-- What needs to be done --
Within the listing below, show every line that contains the word "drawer".

....

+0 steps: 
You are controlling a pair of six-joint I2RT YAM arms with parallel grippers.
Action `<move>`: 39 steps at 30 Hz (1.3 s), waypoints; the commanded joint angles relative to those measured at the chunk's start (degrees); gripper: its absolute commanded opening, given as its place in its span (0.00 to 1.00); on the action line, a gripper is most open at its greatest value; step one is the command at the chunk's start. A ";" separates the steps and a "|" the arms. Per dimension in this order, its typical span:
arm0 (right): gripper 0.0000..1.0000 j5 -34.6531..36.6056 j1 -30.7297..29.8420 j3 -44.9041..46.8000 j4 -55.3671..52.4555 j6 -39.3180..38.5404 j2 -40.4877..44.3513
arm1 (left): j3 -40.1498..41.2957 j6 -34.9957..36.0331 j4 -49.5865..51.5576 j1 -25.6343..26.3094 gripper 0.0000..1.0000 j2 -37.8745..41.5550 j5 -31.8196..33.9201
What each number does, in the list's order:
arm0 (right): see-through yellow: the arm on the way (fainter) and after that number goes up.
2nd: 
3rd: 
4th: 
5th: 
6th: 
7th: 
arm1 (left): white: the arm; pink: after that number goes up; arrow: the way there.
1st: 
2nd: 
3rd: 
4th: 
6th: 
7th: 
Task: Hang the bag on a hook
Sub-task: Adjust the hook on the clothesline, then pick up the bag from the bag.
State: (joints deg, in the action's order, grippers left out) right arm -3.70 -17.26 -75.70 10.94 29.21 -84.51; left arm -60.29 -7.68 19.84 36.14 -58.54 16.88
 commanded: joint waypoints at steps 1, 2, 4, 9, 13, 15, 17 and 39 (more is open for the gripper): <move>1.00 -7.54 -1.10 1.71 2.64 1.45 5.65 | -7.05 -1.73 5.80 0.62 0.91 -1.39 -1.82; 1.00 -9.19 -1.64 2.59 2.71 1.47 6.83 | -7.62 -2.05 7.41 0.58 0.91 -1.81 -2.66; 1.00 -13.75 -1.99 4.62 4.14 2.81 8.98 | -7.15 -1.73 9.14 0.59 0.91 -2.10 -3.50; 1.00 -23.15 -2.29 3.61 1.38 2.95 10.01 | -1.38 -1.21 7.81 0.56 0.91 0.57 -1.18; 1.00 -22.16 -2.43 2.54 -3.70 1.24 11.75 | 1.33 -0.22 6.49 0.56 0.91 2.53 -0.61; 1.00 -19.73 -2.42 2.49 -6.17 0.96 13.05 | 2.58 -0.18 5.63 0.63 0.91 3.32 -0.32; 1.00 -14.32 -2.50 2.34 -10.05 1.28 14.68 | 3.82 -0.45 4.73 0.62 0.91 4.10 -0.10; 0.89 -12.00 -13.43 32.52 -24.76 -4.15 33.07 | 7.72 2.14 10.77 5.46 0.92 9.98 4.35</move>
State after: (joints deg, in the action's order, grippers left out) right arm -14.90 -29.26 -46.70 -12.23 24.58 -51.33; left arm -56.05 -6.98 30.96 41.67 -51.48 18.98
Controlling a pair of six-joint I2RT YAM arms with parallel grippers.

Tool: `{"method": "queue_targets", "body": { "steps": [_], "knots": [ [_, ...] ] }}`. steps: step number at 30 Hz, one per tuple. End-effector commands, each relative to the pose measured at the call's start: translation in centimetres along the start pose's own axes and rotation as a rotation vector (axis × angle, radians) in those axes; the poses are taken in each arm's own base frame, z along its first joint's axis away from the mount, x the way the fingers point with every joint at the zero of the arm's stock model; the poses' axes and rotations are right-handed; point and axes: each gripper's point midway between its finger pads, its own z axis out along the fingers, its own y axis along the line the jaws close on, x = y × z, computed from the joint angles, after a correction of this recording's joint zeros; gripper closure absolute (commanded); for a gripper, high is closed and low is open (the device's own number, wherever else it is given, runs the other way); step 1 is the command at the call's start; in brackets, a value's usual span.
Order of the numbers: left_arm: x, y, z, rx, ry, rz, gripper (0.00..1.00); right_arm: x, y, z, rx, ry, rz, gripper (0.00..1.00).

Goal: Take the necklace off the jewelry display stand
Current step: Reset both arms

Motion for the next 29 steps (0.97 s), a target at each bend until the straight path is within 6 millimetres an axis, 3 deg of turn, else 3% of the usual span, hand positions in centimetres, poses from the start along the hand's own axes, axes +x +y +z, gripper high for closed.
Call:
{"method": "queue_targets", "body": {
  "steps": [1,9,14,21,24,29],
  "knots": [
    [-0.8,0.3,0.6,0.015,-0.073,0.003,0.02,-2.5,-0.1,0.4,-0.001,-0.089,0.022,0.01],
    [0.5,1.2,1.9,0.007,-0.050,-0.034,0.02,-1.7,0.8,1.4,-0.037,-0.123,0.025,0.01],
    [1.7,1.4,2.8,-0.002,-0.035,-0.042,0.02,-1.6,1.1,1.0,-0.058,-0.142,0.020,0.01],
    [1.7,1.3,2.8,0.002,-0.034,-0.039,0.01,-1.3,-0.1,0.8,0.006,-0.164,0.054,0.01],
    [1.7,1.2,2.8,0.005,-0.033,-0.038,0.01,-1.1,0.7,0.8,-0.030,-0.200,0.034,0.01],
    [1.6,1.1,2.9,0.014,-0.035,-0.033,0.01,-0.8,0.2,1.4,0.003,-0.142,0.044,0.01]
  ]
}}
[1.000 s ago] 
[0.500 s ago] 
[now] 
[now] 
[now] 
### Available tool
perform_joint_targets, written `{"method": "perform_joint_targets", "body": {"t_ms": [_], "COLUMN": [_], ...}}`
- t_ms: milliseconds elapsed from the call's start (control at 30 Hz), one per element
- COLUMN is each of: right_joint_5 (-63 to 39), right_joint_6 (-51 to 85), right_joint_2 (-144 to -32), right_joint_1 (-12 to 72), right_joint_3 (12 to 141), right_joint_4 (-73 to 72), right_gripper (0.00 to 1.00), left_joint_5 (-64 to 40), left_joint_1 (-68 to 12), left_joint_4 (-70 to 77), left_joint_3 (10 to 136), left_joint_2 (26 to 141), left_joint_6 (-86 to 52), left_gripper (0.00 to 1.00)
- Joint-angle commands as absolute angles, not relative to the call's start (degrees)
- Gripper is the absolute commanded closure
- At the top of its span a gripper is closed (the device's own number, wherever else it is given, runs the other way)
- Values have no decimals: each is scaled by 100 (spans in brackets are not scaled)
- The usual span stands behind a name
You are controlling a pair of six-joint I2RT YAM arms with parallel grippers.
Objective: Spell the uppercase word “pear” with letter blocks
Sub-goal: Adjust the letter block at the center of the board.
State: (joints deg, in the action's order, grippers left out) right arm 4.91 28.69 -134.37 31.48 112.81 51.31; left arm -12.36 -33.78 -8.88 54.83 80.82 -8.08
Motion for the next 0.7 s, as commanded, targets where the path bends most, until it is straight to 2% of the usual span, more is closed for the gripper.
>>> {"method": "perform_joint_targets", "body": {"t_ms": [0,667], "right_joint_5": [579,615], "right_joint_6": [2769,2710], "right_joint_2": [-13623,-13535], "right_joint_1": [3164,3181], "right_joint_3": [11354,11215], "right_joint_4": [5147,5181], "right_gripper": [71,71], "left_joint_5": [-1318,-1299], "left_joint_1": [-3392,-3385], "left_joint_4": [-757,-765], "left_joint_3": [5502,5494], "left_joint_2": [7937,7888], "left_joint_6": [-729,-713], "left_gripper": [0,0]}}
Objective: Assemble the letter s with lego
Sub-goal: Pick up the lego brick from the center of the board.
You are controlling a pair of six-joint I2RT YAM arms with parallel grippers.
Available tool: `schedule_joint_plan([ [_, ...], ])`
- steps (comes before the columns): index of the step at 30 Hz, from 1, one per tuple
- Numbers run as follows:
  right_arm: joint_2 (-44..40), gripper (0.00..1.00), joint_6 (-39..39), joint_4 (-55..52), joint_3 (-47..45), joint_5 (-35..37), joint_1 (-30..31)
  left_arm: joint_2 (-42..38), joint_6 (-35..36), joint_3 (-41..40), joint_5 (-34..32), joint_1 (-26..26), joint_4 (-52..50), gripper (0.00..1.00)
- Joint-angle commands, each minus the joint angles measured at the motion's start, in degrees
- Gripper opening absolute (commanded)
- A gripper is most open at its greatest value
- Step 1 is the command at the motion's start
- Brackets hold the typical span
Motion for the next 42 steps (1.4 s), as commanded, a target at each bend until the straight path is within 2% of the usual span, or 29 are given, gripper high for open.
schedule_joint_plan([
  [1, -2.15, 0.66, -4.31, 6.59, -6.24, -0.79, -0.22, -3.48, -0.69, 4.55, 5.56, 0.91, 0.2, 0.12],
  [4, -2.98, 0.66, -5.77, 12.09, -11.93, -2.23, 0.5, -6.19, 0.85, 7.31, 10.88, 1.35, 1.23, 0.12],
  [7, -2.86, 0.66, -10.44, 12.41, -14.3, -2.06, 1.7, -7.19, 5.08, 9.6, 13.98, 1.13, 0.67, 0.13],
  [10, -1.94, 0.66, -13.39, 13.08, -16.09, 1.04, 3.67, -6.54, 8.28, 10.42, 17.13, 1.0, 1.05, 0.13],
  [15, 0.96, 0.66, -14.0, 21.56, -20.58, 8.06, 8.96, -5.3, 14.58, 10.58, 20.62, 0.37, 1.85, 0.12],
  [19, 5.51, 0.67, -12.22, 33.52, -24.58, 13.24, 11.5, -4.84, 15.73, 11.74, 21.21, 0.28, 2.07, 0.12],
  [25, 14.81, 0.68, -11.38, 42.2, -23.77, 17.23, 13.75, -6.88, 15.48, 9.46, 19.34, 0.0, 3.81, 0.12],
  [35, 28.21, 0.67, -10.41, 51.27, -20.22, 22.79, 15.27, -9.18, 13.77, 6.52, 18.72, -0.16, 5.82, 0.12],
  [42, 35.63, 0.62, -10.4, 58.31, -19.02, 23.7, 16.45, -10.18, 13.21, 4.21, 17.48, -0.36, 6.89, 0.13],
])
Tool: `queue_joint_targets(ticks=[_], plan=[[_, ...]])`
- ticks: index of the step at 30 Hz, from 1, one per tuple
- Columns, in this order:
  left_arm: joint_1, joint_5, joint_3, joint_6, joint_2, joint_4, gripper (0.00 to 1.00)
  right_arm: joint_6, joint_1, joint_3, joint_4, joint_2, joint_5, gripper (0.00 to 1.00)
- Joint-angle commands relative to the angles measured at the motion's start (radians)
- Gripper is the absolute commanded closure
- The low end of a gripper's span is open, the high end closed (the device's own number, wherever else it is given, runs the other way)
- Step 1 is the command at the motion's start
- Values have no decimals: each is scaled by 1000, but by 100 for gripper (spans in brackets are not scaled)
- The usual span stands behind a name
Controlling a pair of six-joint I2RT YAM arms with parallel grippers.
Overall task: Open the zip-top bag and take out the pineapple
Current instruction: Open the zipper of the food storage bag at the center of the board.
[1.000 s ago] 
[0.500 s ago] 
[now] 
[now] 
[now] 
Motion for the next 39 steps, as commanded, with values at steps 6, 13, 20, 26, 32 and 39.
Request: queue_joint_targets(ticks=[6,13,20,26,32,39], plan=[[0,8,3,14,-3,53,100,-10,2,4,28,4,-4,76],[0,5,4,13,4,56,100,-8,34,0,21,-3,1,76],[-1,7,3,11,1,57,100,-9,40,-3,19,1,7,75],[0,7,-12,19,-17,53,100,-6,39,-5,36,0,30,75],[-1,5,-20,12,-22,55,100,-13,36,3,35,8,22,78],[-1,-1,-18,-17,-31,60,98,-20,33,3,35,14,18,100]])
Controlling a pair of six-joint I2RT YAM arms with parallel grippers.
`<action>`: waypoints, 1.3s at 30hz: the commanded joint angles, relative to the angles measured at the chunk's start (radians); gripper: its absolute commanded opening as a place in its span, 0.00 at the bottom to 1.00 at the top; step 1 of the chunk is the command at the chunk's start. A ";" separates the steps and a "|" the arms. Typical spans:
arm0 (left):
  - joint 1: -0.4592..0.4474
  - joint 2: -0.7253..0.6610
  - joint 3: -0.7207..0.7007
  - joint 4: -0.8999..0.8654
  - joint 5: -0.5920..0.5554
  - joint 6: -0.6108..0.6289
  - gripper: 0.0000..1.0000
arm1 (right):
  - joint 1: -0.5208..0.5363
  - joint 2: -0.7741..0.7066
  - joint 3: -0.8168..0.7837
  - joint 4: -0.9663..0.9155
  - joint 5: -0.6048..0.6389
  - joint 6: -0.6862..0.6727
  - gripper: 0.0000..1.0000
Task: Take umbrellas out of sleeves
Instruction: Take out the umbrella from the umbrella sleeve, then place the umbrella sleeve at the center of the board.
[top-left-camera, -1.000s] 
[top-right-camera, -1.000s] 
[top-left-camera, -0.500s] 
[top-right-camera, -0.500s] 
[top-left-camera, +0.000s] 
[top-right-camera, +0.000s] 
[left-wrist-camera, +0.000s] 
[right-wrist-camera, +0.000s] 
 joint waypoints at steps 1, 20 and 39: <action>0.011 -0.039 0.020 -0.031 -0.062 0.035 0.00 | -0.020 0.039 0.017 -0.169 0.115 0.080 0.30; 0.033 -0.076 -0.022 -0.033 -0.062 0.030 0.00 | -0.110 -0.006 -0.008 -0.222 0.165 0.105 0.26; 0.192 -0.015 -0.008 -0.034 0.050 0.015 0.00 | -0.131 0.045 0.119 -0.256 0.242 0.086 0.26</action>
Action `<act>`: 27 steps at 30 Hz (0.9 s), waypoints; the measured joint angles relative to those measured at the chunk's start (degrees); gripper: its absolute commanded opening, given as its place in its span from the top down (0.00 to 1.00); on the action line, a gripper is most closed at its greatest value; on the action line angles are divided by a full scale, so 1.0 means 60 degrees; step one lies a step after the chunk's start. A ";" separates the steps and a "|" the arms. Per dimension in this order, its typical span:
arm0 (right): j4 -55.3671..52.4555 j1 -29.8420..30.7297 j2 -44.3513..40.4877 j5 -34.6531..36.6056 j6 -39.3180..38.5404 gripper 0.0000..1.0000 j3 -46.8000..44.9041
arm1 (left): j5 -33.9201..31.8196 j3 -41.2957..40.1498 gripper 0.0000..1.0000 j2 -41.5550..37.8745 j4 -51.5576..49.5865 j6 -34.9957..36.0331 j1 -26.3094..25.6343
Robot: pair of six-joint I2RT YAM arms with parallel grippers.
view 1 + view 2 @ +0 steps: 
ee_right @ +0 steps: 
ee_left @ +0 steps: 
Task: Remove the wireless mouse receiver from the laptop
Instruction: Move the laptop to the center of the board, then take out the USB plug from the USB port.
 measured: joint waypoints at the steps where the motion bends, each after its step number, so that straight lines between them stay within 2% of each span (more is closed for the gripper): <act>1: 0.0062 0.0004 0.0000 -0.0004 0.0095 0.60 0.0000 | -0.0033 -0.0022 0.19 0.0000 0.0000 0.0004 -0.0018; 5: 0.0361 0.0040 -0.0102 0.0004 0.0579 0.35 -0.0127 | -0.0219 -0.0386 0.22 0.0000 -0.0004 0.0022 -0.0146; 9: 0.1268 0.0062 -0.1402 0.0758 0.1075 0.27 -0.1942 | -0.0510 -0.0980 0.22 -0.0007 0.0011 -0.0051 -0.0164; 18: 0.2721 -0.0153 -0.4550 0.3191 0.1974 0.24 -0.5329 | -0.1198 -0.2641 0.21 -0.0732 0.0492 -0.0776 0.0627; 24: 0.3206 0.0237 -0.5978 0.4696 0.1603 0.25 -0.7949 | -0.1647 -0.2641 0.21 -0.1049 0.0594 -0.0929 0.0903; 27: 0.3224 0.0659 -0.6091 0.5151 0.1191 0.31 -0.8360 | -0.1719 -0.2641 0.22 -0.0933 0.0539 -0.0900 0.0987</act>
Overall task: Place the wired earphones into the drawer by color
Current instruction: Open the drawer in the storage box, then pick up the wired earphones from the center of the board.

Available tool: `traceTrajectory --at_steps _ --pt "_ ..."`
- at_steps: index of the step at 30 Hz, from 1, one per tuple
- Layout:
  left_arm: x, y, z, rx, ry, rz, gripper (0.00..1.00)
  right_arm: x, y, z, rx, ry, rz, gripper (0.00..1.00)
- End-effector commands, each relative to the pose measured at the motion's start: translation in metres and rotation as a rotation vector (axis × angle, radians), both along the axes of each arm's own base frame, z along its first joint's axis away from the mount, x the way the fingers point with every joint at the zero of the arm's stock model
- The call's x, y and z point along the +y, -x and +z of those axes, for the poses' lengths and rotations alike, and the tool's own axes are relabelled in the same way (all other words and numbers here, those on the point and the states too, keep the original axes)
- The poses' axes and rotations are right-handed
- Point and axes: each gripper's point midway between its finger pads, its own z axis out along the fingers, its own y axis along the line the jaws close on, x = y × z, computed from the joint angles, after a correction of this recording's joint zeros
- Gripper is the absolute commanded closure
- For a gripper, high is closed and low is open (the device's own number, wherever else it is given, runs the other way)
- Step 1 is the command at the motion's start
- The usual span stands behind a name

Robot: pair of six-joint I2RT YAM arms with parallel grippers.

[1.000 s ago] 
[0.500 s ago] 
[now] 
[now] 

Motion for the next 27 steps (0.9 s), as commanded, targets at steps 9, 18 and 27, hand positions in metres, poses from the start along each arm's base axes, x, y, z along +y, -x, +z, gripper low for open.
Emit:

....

-- Response box --
Overall task: Place the wired earphones into the drawer by color
Current instruction: Open the drawer in the storage box, then pick up the wired earphones from the center of the board.

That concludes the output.